What is needed is the number of lines below that contain the string "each", with no other text.
Start of Block
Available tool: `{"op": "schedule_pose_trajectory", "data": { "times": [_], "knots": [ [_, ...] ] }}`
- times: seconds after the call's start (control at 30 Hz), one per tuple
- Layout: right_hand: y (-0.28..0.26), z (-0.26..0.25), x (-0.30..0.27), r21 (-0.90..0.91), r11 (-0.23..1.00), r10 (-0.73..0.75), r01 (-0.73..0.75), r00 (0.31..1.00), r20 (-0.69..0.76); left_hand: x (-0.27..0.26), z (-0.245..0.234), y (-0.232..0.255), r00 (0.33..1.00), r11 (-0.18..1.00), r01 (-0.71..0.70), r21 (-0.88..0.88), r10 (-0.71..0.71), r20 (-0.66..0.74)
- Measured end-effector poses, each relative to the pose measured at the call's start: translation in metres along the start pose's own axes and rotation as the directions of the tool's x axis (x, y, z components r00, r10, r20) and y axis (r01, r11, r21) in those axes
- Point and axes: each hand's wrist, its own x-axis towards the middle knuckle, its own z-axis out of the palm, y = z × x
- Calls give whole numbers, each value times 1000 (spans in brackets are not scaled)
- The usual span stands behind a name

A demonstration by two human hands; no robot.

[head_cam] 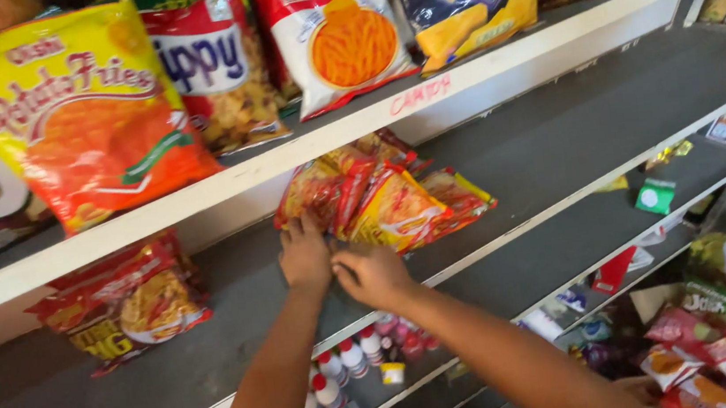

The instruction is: Stocking and organizing instant noodles and snack bags on a grocery store shelf.

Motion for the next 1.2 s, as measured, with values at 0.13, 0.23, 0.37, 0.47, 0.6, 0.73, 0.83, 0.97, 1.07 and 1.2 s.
{"op": "schedule_pose_trajectory", "data": {
  "times": [0.13, 0.23, 0.37, 0.47, 0.6, 0.73, 0.83, 0.97, 1.07, 1.2],
  "knots": [
    [4, 2, 0, 9, 999, -45, 45, 998, 33, 20, 40, -20, 998, 998, 58, 20, -58, -12],
    [4, -1, -1, 43, 999, -30, 26, 997, 73, 19, 44, -32, 999, 995, 30, 93, -28, -15],
    [2, -3, 1, 60, 997, 51, -58, 992, 120, -6, 4, -17, 992, 996, 87, 1, -86, -94],
    [11, 7, -4, 19, 995, 97, -100, 985, 140, -33, -23, -7, 969, 975, 108, -195, -147, -199],
    [40, 39, -6, 202, 966, 126, -161, 977, 174, -75, -58, 0, 882, 877, -36, -478, -197, -428],
    [21, 21, 7, 613, 181, 374, -769, 631, 680, -133, -78, -1, 849, 882, -111, -457, -155, -506],
    [-17, -13, 12, 460, -294, 122, -838, 444, 888, -172, -89, -7, 810, 941, -258, -221, 86, -580],
    [-47, -8, -8, 382, -612, -90, -692, 541, 836, -221, -133, -4, 682, 835, -536, 126, 516, -518],
    [-64, -6, -26, 497, -639, -64, -588, 684, 727, -254, -150, -9, 624, 787, -569, 239, 602, -498],
    [-92, -18, -36, 671, -610, 61, -421, 820, 569, -292, -123, -42, 687, 938, -339, 70, 298, -663]
  ]
}}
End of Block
### Output
3